Steno, aka Stefano VanzinaHere’s another interview with Stefano Vanzina, aka Steno [see also here].  Once again, this was translated from an old copy of the Italian newspaper L’Unita.

Seventy one years old and with fifty nine films to his name, Steno has been underestimated, despised, reevaluated, overestimated.  At a point in which ye has to balance his life, stating that he dedicates himself simultaneously to the sublime and the essential, Steno continues to work with as much force as he did in the old days, when he wrote stories or sketches for Marc’Aurelio, or when he co-directed in tandem with Mario Monicelli.

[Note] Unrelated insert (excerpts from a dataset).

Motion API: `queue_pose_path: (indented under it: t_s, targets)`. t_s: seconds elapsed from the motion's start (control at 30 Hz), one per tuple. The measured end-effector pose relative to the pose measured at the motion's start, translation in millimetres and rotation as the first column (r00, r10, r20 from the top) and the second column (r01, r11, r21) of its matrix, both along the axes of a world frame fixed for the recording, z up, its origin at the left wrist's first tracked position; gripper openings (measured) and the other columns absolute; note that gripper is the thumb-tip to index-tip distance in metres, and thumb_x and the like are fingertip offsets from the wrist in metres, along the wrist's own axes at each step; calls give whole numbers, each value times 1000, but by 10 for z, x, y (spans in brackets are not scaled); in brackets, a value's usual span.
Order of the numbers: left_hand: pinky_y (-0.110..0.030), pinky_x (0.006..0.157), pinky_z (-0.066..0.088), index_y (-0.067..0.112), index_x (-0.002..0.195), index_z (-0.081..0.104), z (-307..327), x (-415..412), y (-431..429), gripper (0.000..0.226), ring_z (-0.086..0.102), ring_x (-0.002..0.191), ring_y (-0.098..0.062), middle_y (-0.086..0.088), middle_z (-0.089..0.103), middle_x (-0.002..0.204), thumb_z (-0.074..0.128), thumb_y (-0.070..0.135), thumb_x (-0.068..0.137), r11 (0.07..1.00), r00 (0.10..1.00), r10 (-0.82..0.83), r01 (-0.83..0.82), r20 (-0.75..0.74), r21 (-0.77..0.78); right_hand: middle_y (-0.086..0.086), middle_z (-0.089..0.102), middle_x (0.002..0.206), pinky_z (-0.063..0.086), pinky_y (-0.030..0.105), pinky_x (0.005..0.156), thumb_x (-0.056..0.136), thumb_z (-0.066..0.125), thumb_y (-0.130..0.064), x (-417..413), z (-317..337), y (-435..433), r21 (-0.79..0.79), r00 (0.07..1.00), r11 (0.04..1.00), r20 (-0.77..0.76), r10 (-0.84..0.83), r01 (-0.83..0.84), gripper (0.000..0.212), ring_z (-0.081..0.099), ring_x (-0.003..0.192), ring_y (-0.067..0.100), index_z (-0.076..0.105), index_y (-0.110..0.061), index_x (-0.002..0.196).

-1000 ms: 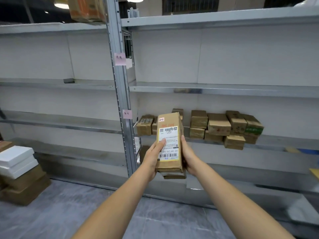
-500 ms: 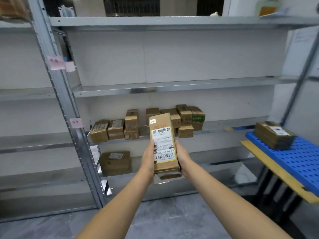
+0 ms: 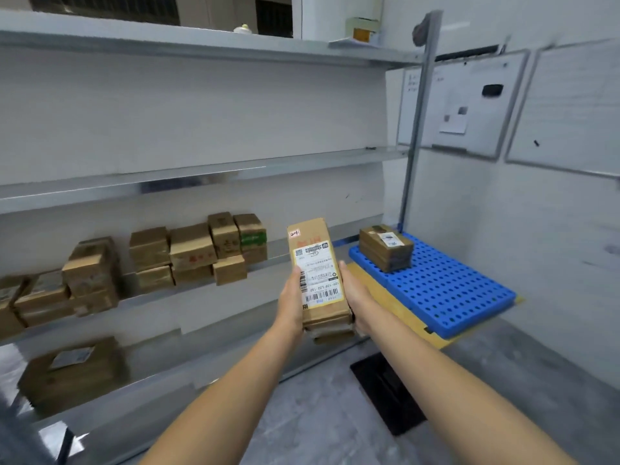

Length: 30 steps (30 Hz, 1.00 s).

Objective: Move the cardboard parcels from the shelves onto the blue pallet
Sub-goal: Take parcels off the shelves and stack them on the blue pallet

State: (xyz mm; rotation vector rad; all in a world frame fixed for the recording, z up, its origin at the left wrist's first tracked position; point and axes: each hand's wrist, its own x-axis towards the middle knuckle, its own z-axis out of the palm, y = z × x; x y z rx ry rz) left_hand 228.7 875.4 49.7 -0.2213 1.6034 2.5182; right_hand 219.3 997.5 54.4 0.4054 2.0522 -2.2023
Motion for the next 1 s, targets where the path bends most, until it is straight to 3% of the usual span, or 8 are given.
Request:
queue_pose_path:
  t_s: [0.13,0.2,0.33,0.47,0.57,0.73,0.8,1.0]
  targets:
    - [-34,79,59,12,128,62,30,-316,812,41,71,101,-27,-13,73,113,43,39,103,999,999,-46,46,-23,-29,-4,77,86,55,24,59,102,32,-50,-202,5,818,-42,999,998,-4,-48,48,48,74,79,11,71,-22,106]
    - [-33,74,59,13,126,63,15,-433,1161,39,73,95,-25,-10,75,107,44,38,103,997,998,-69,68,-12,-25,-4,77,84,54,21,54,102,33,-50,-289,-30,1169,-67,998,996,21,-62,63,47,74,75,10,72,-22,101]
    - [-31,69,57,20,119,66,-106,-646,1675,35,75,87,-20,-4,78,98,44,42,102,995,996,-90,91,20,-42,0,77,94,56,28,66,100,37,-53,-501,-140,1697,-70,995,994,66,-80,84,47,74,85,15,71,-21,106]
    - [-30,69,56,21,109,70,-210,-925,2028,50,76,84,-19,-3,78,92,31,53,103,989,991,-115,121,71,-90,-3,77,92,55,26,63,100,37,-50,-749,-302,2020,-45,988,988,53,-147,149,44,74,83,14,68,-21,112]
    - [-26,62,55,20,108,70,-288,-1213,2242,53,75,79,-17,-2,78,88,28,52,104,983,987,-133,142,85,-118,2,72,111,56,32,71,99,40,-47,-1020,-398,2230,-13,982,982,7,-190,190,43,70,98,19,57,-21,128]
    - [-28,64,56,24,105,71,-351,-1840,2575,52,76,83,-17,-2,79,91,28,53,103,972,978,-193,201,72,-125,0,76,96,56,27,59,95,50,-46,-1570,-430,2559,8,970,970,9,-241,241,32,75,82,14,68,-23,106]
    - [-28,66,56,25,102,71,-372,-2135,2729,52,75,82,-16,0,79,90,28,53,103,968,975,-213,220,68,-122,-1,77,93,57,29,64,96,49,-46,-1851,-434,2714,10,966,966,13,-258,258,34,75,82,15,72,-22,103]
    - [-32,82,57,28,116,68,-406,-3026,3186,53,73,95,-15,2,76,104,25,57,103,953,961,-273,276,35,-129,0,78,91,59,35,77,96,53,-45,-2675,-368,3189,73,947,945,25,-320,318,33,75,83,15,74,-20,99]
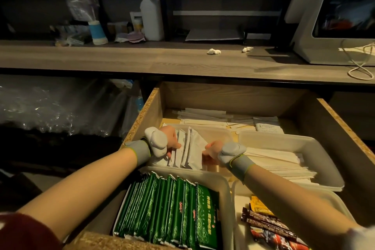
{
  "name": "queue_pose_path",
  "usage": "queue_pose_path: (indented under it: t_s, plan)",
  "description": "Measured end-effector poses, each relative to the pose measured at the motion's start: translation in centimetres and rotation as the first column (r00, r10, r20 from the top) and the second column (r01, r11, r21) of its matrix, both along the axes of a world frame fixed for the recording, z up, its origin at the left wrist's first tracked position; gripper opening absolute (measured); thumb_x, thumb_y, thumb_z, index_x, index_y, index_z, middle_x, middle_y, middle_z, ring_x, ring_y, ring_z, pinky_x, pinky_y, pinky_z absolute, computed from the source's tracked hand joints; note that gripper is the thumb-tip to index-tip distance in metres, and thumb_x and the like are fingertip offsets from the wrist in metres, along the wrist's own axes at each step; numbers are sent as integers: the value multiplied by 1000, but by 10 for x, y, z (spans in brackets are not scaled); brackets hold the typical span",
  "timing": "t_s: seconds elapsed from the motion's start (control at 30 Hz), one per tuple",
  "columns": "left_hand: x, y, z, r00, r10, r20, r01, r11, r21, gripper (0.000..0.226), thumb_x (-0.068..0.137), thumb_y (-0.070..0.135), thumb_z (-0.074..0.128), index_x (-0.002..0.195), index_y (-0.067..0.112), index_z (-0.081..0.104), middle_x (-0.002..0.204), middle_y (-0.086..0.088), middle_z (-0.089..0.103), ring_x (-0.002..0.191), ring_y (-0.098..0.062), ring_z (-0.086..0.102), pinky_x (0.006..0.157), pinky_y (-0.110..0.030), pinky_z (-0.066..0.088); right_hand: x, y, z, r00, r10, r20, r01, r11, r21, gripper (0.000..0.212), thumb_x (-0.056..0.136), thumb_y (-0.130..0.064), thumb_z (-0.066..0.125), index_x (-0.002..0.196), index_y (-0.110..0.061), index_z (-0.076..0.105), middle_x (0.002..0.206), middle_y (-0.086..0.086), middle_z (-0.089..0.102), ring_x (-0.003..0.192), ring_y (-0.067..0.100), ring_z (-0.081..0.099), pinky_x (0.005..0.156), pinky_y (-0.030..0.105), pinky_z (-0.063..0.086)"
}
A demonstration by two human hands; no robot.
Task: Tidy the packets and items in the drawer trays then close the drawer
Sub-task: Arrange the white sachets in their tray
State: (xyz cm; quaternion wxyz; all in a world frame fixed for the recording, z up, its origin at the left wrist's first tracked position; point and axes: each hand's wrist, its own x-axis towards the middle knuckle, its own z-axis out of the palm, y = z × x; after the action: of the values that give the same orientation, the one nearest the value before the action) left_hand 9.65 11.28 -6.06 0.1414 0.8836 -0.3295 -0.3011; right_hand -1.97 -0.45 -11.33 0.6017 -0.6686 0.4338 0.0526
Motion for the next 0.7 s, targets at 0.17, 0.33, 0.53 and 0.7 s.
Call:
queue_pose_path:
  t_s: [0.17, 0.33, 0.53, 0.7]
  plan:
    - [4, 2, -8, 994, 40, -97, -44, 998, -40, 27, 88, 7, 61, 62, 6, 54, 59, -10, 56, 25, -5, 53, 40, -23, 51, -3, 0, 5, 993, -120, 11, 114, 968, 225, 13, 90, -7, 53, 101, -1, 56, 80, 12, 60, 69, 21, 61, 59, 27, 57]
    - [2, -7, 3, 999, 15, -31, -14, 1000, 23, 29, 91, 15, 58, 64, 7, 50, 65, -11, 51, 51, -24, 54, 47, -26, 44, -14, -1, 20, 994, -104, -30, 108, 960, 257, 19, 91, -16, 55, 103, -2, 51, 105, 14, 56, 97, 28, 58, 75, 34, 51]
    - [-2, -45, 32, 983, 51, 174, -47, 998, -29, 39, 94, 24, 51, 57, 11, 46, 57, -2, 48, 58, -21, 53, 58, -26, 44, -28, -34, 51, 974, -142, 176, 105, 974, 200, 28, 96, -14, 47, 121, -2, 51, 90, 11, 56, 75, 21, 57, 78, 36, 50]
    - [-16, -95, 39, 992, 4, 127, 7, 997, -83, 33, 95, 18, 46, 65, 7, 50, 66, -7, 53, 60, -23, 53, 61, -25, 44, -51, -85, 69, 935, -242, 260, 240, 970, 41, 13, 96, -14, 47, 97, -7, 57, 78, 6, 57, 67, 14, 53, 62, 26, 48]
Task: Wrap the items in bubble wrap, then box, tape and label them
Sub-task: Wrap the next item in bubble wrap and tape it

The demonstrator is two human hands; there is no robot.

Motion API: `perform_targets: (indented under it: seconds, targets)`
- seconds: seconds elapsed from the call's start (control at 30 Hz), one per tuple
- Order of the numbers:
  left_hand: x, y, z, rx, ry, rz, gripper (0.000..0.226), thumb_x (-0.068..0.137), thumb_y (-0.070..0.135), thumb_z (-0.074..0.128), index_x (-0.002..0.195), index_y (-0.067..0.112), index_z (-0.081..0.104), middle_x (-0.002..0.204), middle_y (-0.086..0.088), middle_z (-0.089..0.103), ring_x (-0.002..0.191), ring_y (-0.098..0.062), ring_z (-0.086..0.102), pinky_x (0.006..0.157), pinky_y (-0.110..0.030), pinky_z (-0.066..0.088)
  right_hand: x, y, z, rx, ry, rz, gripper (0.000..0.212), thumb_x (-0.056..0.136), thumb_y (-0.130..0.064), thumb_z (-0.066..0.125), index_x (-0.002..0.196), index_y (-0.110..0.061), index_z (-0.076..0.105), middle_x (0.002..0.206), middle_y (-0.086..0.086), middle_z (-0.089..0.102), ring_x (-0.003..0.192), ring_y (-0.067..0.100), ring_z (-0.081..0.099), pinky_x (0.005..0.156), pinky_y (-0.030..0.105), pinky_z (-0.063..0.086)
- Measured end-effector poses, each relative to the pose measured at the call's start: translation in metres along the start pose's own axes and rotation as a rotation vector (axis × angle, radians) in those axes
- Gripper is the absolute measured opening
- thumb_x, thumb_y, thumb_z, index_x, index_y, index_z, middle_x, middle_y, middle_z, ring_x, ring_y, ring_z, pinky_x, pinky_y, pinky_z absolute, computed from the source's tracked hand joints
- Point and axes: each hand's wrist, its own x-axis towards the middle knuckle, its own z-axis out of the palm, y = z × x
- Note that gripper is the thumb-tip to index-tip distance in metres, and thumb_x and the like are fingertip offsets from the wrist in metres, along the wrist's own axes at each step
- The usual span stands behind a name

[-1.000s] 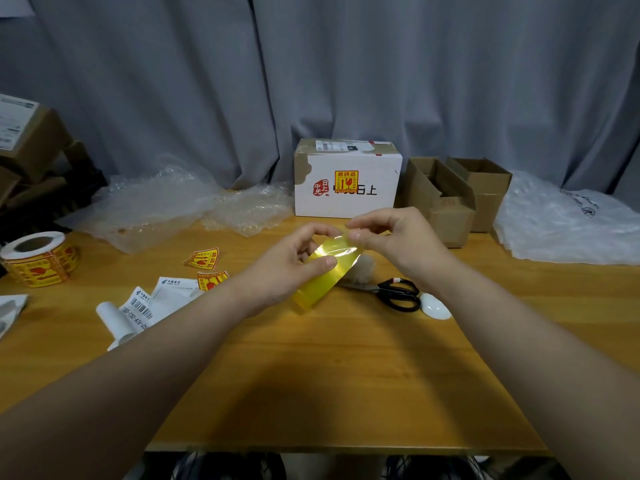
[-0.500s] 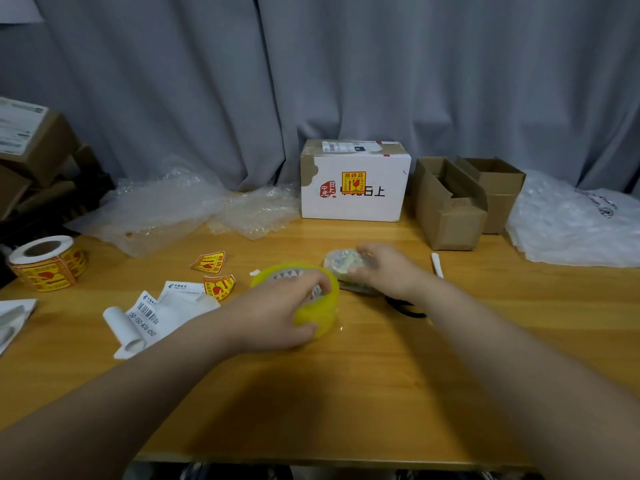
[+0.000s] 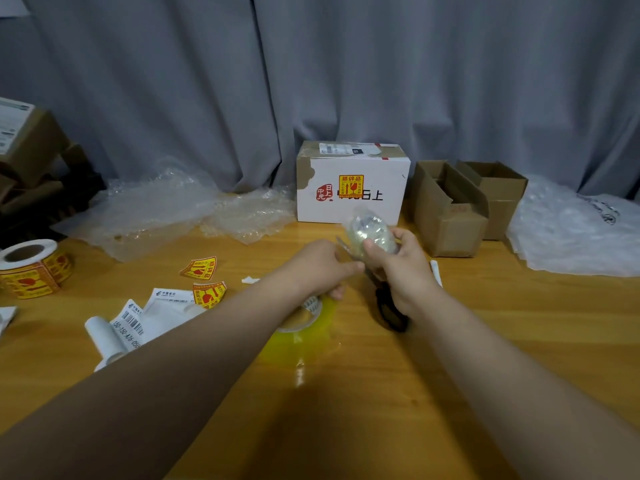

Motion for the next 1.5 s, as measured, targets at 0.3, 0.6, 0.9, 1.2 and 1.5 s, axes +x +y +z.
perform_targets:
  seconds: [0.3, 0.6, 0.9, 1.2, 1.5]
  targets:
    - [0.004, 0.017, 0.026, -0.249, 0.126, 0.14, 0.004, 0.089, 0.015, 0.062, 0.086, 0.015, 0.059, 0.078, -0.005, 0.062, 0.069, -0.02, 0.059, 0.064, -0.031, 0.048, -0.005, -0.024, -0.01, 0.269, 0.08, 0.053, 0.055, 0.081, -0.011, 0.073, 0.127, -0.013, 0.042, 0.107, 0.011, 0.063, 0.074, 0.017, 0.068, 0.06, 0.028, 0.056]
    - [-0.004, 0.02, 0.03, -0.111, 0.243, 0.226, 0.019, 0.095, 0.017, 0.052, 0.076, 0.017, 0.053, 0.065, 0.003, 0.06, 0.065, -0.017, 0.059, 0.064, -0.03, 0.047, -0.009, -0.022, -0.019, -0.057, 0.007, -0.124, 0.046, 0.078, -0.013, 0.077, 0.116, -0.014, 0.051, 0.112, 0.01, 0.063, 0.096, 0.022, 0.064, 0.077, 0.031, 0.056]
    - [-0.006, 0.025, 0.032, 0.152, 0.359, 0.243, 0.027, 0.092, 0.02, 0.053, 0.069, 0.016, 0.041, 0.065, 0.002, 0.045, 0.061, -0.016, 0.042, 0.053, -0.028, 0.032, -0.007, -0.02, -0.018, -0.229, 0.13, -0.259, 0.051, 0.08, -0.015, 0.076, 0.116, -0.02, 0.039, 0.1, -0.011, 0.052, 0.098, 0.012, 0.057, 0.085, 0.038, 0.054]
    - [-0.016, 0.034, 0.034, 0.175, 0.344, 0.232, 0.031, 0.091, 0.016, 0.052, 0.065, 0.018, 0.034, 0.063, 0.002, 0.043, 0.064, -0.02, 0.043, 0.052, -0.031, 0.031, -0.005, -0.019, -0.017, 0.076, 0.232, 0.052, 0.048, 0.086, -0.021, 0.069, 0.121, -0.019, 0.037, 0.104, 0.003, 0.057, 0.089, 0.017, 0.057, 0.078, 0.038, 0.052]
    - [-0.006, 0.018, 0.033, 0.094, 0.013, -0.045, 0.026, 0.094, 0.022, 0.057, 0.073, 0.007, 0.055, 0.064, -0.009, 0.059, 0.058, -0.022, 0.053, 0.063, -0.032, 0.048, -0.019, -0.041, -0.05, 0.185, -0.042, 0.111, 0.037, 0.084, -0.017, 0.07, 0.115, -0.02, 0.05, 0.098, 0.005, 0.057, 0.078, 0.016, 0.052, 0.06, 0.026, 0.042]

“What can I do, they telephone me continuously,” says Steno, who has in the last twelve months shot Doppio delitto and Piedone l’africano and is currently planning another film with Alberto Sordi.  “And I don’t want to be like the old man who slams the door in the face of new ways.  Nonetheless, I believe that the young need to heed what has gone before, in the sense that through all those years, they are pieces in the puzzle.  I believe also that there’s an objective need to change Italian cinema, because for us working in television or advertising isn’t as good for getting experience as in the United States.  And mental laziness weighs heavy.  Take the producers… they cry with misery, they’re always on the verge of suicide, but they have no interest in looking for new ideas.

Enrico Maria Salerno in La polizia ringrazia
Enrico Maria Salerno in La polizia ringrazia

“But it isn’t just the young or the inexperienced who are rejected by producers,” says Steno.  “Even I, who has been able to work with a certain security for some time, when I tried to get them interested in the script for La polizia ringrazia they wouldn’t take me seriously.  And the film, which didn’t cost much, I ended up practically producing it on my own.  Certainly, it was a risk, and I often asked myself if I’d be able to involve someone like Enrico Maria Salerno, or if people would want to see a poliziesco which I’d devised, and which didn’t feature a cop who goes around slapping people in the face.  As it was, it was more successful than I expected and also gave rise to the ‘poliziotto’ filone.  Always you have the usual industrial crap in Italian cinema before you do a shoot, then you have to queue up in the worst possible way.  It displeases me that things are like that.  And I continue to sustain that it wasn’t a reactionary film.”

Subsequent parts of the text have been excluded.